» PROBLEM STATEMENT
The lines to repeat are those below from the one containing "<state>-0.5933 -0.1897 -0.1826" down to the one containing "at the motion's", both included; reproduce them exactly and nothing else.
─── INPUT DATA ───
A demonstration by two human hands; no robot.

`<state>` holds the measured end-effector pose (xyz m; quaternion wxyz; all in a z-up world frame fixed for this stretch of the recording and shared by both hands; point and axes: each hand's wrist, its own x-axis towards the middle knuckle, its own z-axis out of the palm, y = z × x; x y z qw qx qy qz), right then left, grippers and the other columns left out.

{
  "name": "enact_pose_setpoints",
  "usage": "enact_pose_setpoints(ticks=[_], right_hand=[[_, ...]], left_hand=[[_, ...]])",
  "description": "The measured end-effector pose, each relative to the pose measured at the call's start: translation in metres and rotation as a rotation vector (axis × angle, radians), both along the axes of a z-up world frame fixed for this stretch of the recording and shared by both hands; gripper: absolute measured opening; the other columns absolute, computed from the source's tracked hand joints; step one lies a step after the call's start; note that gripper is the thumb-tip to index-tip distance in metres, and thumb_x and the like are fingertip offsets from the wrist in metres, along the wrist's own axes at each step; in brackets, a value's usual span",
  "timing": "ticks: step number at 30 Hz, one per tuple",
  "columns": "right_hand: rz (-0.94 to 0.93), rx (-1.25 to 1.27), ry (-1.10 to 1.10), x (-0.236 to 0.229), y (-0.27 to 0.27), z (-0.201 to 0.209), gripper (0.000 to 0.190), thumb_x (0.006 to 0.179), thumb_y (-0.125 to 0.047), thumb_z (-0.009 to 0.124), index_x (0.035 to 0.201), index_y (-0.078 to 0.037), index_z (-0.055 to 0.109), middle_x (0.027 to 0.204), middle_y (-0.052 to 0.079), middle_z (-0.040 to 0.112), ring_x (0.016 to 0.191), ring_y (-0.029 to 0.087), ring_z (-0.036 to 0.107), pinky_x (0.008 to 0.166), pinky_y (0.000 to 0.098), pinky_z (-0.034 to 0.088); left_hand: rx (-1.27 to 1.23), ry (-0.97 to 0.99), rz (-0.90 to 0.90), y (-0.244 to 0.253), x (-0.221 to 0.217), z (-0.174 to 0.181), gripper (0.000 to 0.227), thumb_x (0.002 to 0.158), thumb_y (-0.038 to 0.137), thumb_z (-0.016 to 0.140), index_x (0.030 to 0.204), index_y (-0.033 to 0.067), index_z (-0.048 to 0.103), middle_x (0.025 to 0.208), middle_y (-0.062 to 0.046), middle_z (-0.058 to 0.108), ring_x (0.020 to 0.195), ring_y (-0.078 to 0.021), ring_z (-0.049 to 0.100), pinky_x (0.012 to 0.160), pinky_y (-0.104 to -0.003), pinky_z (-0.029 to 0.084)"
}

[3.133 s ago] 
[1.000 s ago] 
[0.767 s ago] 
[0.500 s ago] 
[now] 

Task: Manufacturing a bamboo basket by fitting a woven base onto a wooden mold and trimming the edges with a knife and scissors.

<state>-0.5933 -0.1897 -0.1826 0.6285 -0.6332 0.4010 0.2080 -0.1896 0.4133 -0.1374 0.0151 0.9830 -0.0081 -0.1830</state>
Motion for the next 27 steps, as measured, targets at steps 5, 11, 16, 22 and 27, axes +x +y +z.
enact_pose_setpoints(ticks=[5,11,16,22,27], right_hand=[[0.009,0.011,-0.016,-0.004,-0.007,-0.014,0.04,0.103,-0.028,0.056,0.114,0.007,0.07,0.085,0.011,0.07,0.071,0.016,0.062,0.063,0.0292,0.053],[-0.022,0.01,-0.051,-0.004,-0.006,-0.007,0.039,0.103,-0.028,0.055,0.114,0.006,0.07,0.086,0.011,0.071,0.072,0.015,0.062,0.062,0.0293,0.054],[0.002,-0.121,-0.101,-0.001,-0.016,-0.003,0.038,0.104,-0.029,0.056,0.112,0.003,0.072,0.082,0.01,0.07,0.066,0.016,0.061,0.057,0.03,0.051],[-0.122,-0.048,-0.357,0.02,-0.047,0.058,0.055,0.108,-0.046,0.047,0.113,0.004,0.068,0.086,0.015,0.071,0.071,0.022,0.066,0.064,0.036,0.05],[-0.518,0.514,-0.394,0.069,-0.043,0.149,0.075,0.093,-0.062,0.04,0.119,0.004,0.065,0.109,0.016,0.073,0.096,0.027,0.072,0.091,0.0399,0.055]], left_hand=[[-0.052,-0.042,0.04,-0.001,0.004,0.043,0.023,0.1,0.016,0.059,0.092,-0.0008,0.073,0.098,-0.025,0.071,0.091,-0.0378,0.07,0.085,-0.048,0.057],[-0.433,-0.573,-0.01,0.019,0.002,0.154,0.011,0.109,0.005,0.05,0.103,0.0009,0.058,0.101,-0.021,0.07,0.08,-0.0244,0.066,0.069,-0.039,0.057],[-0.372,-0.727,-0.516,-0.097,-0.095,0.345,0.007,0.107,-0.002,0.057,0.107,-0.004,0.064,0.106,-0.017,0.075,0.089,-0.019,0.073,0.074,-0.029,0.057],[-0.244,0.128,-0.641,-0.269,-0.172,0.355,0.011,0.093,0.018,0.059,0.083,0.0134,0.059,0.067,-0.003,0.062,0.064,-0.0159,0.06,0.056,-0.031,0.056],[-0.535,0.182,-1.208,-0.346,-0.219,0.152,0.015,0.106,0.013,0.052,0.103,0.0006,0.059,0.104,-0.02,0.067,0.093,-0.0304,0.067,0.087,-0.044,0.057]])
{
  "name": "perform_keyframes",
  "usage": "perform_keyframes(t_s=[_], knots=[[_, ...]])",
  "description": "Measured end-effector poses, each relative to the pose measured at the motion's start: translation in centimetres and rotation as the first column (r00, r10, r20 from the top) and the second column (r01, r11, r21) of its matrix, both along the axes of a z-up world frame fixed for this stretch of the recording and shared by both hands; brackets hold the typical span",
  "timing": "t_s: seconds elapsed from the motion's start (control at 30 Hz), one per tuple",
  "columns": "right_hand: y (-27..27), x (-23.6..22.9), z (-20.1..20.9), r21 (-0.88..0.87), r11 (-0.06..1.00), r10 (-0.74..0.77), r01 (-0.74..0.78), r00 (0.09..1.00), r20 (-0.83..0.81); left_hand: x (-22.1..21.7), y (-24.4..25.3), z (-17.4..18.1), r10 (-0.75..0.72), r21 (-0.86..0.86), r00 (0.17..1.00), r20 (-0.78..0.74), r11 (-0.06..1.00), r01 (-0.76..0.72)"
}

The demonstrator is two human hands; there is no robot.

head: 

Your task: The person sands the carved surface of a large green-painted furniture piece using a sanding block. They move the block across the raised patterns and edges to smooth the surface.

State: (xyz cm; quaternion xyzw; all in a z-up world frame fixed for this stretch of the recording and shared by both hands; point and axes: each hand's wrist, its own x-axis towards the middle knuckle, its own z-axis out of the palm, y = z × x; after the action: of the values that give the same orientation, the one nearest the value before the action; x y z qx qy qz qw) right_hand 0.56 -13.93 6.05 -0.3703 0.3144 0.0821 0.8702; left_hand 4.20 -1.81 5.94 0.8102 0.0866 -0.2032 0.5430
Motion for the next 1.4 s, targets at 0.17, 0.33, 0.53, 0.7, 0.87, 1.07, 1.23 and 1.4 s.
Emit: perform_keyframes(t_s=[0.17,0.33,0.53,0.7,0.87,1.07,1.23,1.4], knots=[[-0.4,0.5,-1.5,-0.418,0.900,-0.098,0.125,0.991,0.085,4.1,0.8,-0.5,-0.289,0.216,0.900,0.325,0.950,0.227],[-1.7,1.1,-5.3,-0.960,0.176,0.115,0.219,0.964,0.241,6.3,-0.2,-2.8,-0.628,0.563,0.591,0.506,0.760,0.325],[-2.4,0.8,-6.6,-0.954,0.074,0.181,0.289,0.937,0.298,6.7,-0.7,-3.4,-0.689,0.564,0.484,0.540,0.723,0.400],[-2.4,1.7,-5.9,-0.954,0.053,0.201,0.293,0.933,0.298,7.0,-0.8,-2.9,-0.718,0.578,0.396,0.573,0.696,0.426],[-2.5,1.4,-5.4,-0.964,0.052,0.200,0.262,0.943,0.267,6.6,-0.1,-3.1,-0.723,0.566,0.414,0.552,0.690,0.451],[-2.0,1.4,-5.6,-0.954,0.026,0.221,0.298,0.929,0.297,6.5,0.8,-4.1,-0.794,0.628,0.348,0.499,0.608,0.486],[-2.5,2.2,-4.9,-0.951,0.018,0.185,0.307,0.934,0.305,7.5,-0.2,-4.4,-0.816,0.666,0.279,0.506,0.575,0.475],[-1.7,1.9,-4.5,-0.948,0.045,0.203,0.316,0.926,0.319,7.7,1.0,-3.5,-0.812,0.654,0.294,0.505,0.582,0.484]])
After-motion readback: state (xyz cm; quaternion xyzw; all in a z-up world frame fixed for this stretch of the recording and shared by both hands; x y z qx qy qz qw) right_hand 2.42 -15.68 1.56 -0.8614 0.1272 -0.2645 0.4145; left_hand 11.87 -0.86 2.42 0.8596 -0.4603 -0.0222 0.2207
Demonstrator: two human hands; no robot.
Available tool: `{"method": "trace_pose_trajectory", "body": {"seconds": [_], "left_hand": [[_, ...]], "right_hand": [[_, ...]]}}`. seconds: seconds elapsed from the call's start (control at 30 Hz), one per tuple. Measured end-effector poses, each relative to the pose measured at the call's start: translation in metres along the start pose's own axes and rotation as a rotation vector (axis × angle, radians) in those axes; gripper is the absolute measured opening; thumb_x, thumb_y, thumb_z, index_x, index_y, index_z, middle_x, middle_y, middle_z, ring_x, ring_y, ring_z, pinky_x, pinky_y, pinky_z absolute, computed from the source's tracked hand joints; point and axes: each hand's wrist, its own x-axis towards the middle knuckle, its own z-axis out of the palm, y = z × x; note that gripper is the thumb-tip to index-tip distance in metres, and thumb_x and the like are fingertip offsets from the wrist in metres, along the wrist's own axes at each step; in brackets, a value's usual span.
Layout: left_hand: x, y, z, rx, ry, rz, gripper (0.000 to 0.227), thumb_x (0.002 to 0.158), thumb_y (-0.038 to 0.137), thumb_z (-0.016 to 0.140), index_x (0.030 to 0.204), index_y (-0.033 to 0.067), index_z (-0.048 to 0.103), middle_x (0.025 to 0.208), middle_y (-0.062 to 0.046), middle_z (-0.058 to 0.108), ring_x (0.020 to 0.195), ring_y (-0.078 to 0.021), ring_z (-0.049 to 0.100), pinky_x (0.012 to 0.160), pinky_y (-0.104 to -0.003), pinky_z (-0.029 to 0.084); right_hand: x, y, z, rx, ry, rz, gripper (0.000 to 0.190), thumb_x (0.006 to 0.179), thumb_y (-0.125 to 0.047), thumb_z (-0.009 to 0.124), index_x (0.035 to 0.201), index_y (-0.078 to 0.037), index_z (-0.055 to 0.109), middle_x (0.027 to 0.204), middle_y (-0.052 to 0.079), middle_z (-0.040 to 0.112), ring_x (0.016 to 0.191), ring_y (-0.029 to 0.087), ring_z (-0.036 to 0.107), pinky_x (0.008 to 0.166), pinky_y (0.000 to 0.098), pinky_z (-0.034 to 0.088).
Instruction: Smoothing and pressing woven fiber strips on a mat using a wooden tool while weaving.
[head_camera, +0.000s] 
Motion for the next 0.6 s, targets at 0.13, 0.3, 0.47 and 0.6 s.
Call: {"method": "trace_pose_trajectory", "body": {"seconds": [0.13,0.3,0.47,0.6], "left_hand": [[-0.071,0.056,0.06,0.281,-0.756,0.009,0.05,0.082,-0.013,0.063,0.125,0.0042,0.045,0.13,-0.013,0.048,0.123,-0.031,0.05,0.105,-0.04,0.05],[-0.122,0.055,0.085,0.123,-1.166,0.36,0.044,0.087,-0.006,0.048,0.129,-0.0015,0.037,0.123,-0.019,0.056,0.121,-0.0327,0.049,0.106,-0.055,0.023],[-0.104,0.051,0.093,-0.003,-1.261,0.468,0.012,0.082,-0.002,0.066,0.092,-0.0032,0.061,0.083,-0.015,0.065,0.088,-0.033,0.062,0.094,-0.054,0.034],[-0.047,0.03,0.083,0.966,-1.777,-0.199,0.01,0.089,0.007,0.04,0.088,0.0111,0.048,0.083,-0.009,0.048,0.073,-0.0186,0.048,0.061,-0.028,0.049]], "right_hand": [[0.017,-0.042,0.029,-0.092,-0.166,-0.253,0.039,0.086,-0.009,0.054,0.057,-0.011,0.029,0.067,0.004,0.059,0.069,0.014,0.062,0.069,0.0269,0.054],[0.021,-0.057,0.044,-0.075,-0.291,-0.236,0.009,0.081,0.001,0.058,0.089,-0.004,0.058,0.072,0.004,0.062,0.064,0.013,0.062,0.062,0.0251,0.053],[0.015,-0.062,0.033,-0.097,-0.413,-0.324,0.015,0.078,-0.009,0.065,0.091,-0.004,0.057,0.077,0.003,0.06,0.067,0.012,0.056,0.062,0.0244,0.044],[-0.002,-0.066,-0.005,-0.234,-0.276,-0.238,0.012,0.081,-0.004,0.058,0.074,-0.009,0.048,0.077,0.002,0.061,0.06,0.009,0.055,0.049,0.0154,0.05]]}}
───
» REPLY
<state>-0.5933 -0.1897 -0.1826 0.6285 -0.6332 0.4010 0.2080 -0.1896 0.4133 -0.1374 0.0151 0.9830 -0.0081 -0.1830</state>
Motion for the next 27 steps, as measured, targets at steps 5, 11, 16, 22 and 27, axes +x +y +z.
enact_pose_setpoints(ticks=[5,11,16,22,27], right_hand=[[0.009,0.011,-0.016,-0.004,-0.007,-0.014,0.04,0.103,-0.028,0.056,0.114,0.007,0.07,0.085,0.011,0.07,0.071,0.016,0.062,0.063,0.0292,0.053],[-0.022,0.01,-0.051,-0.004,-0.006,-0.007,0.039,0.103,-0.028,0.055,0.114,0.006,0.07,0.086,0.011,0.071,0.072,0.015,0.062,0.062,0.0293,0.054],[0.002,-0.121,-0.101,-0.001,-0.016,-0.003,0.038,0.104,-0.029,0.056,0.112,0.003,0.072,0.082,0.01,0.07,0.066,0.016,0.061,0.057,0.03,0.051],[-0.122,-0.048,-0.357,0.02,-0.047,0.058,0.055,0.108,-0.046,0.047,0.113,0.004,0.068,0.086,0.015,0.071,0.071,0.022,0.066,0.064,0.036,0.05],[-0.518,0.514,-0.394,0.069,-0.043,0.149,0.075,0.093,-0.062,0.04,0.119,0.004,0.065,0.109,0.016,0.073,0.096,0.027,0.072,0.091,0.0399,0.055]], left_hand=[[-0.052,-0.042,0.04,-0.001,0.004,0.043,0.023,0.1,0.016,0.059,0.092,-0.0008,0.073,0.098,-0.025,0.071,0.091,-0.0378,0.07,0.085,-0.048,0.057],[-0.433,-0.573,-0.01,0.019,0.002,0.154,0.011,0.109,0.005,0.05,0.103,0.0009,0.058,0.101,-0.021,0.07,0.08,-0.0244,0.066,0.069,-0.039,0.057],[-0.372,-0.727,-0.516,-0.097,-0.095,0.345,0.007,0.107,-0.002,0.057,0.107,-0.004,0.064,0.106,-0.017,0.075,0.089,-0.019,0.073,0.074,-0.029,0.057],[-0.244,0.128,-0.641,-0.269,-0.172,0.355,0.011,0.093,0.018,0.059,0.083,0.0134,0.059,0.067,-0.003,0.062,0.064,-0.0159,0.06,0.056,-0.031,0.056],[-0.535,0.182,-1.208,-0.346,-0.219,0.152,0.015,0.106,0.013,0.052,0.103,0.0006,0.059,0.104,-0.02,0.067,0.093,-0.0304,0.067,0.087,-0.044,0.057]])
{
  "name": "perform_keyframes",
  "usage": "perform_keyframes(t_s=[_], knots=[[_, ...]])",
  "description": "Measured end-effector poses, each relative to the pose measured at the motion's start: translation in centimetres and rotation as the first column (r00, r10, r20 from the top) and the second column (r01, r11, r21) of its matrix, both along the axes of a z-up world frame fixed for this stretch of the recording and shared by both hands; brackets hold the typical span",

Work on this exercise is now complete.